Hypotension is associated with high morbidity and mortality among emergency department (ED) patients. The diagnostic workup and management may vary greatly based on suspected aetiology and regional burden of disease. Little is known about ED diagnostic evaluation, treatment, and discharge diagnoses of patients with non-traumatic hypotension in sub-Saharan Africa. This study aims to characterize the diagnostic test utilization, treatment, and final ED diagnosis for patients presenting to the Muhimbili ED with non-traumatic hypotension. A prospective descriptive cohort study was carried out from April to November 2012 at Muhimbili ED. Adult 65 patients with non-traumatic hypotension were enrolled. Data collected included history, physical examination findings, diagnostic testing, and final ED diagnosis.

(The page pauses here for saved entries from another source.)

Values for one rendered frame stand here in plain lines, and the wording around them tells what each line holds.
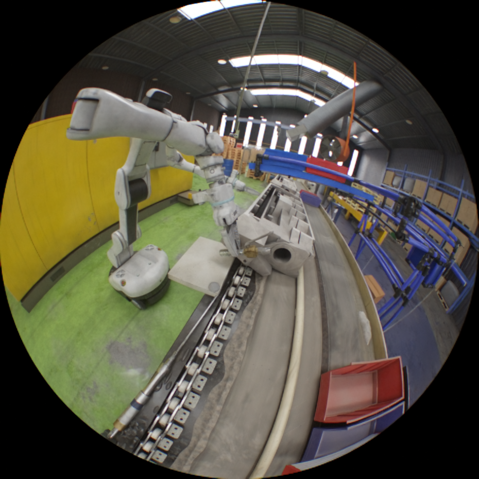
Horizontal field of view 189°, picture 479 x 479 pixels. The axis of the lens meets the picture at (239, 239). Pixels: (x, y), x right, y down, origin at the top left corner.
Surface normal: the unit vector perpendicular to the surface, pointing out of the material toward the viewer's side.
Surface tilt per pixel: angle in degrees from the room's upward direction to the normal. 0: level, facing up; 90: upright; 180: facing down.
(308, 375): 0
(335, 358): 0
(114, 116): 103
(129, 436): 0
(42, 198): 90
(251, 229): 38
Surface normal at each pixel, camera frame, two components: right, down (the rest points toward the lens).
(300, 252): -0.30, 0.48
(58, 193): 0.94, 0.31
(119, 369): 0.18, -0.82
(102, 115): 0.58, 0.68
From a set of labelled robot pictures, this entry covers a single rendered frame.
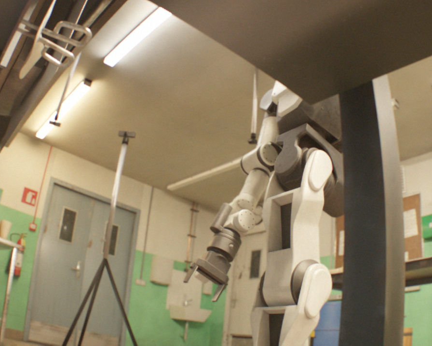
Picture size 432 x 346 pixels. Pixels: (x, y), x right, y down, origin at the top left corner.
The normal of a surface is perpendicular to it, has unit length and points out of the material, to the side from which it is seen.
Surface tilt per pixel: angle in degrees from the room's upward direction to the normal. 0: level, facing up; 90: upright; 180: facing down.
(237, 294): 90
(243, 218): 89
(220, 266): 89
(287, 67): 180
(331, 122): 121
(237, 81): 180
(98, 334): 90
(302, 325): 113
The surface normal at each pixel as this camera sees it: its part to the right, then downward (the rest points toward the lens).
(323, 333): -0.43, -0.40
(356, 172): -0.74, -0.33
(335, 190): 0.47, 0.07
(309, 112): -0.36, -0.21
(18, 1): -0.09, 0.91
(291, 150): -0.75, -0.50
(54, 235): 0.67, -0.25
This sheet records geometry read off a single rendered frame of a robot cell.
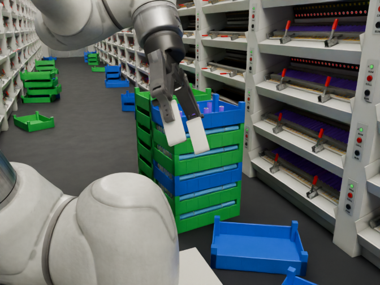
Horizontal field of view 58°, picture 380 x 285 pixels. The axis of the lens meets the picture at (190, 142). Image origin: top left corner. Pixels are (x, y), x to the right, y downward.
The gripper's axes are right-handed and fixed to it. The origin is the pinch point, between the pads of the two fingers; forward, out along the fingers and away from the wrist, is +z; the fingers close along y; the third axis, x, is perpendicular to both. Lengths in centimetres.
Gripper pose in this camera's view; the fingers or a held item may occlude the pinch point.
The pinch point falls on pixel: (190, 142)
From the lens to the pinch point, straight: 60.5
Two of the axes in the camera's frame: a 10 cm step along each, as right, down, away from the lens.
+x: -9.1, 3.2, 2.7
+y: 3.2, 1.3, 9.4
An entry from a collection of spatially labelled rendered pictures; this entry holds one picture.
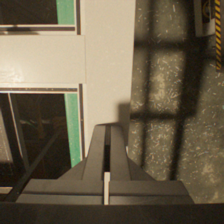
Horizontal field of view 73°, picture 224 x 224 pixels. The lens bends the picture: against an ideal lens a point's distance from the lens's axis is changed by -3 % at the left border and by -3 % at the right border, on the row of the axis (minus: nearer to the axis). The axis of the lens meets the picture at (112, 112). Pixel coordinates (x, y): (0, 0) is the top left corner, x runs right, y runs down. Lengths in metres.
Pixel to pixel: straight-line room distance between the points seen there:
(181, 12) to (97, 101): 1.10
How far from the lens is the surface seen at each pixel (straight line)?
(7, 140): 0.67
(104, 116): 0.16
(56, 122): 1.17
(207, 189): 1.77
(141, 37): 1.11
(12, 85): 0.24
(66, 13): 0.23
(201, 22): 1.11
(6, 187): 0.77
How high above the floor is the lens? 1.08
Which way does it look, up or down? 73 degrees down
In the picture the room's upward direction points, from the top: 178 degrees clockwise
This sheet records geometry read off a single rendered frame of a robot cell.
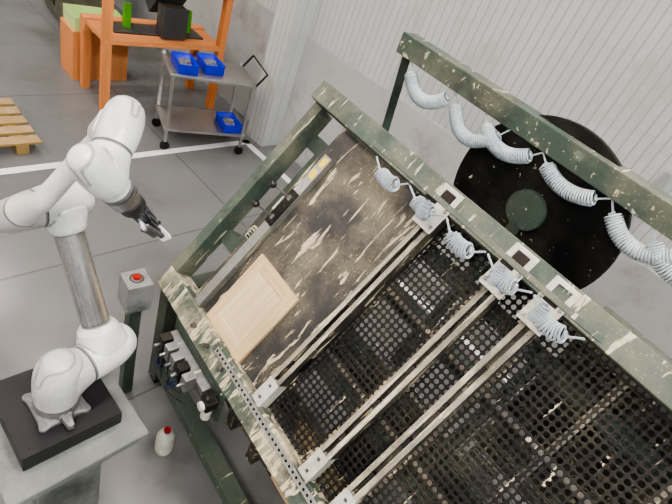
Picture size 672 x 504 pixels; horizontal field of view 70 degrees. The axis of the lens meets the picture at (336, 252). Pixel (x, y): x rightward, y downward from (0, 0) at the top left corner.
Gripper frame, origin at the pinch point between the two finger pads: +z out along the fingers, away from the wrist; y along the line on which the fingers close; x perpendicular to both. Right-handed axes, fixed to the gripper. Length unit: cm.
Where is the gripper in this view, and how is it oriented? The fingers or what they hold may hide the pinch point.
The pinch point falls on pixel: (161, 233)
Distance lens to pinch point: 159.6
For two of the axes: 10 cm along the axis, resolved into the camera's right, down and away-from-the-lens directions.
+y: -3.9, -8.1, 4.4
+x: -9.1, 4.2, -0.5
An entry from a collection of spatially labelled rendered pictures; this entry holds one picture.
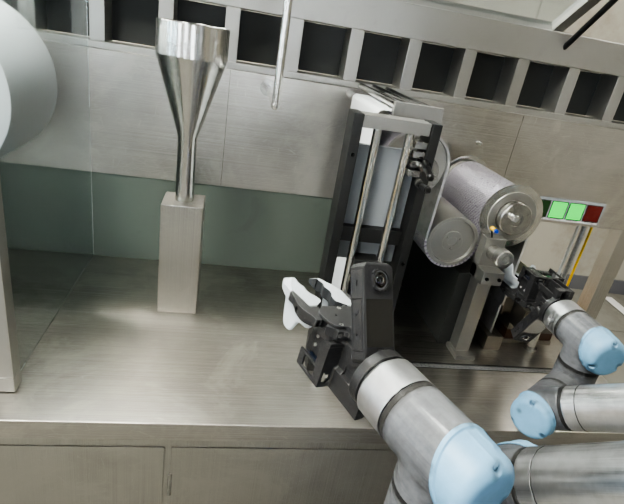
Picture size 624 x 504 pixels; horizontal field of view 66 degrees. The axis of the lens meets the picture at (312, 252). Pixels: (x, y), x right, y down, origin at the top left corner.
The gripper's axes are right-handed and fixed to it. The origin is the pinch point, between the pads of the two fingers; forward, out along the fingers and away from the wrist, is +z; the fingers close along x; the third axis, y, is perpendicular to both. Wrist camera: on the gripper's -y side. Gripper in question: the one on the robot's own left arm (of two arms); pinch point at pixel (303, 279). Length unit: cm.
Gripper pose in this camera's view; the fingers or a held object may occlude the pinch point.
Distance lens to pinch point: 67.6
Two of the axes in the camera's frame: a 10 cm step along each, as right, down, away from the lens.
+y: -2.7, 9.0, 3.3
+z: -4.7, -4.3, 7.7
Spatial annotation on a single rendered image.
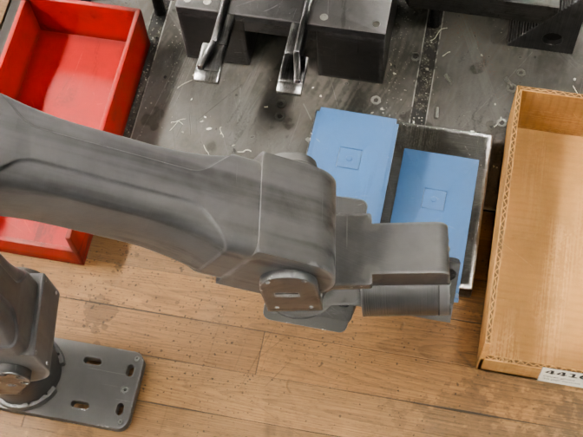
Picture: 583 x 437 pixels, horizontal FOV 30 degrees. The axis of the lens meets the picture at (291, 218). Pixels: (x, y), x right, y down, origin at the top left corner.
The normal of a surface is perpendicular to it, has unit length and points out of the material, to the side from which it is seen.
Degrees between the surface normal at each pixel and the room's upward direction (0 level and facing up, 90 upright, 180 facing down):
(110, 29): 90
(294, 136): 0
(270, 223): 31
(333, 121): 1
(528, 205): 0
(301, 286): 90
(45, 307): 87
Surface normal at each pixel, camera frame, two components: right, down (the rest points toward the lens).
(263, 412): -0.04, -0.44
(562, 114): -0.19, 0.89
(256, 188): 0.48, -0.36
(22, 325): 0.99, -0.02
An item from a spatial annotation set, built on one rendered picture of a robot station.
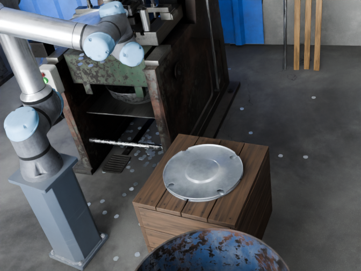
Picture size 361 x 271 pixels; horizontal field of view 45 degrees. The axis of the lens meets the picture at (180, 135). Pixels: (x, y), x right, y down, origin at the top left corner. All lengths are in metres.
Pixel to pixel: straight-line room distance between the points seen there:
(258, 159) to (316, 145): 0.66
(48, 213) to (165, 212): 0.46
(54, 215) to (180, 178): 0.49
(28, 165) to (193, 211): 0.59
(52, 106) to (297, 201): 1.08
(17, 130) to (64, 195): 0.31
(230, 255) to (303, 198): 0.74
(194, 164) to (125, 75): 0.52
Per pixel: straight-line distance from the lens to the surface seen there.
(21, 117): 1.56
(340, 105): 2.52
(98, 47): 1.22
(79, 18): 1.92
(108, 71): 1.91
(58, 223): 1.73
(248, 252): 1.26
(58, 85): 1.98
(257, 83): 2.73
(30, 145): 1.55
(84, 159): 2.26
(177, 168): 1.62
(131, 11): 1.96
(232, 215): 1.43
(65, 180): 1.66
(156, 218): 1.55
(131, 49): 1.36
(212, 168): 1.58
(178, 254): 1.28
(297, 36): 2.77
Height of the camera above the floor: 1.41
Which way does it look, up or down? 36 degrees down
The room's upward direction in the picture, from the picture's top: 12 degrees counter-clockwise
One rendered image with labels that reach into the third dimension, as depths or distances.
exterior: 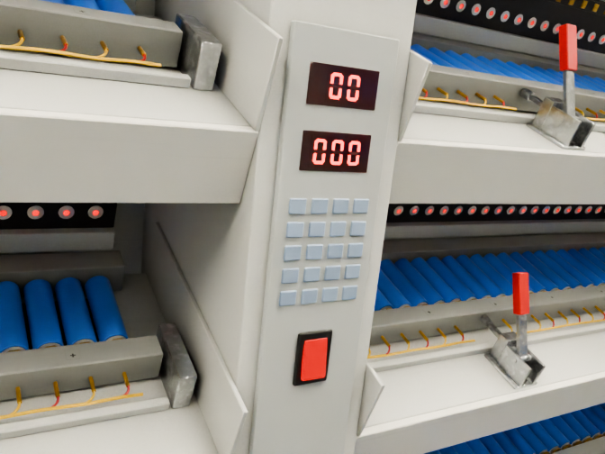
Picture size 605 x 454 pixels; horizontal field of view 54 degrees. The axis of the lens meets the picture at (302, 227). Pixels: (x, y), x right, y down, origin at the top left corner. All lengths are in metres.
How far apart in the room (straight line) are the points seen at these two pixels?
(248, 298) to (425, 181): 0.14
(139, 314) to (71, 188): 0.18
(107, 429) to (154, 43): 0.23
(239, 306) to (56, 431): 0.13
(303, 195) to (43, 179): 0.13
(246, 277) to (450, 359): 0.25
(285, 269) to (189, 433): 0.12
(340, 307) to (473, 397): 0.18
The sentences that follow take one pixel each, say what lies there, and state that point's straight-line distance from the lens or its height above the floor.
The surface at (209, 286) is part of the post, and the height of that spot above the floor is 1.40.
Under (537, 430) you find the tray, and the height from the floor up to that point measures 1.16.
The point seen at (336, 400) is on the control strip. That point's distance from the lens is 0.40.
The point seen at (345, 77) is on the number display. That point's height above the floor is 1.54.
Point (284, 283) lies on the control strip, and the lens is 0.34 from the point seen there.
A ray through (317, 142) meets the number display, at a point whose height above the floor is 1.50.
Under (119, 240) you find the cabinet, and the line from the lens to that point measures 0.52.
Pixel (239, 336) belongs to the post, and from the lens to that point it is 0.35.
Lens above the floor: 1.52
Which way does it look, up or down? 12 degrees down
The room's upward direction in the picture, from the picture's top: 6 degrees clockwise
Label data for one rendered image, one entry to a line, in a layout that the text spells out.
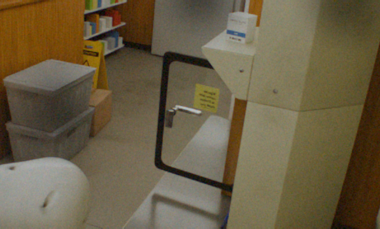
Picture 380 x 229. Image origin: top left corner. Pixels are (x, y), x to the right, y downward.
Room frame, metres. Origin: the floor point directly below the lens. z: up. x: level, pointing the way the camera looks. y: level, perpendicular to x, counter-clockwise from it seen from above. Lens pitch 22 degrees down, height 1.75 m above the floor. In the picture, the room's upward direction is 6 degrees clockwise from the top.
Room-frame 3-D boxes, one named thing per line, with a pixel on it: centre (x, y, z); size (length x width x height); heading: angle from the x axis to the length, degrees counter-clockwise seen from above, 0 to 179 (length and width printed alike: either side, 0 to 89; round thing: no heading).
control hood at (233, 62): (1.10, -0.11, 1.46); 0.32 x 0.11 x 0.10; 165
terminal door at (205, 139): (1.30, -0.04, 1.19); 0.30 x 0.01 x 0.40; 68
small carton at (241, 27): (1.07, -0.10, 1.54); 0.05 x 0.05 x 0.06; 61
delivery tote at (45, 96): (3.13, 1.01, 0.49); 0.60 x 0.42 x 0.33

Follow-up data included hospital length of stay, discharge diagnosis, and 24-h and in-hospital mortality. 53 of 65 patients (88%) were referred from other hospitals, and 12 (18%) were self-referred. Mean SBP at arrival was 84 mmHg. 54 (83%) patients had ECGs done, of which 32 (59%) were abnormal. Bedside Ultrasound done in all 65, with 45 (69%) abnormal. 15(23%) received X-rays, abnormal in 11(73%). All patients underwent laboratory work up. Only 20 (38%) of the 53 referred patients received fluids prior to arrival. In the ED 63 patients (97%) received fluids. Mean SBP after intervention was 91 mmHg (median 90 mmHg). The mean hospital stay was 2 days in those who died and 4 days for those who survived to discharge. In 78%, the ED diagnosis matched hospital discharge diagnosis. Overall mortality in this study was 26% (17) patients, with 7 (48%) of these deaths occurring in the first 24 h . The most common diagnostic tests performed in the ED were Ultrasound, ECG, plain X-Rays and bedside bloods. There was a high overall mortality in these patients with almost half within the first 24 h.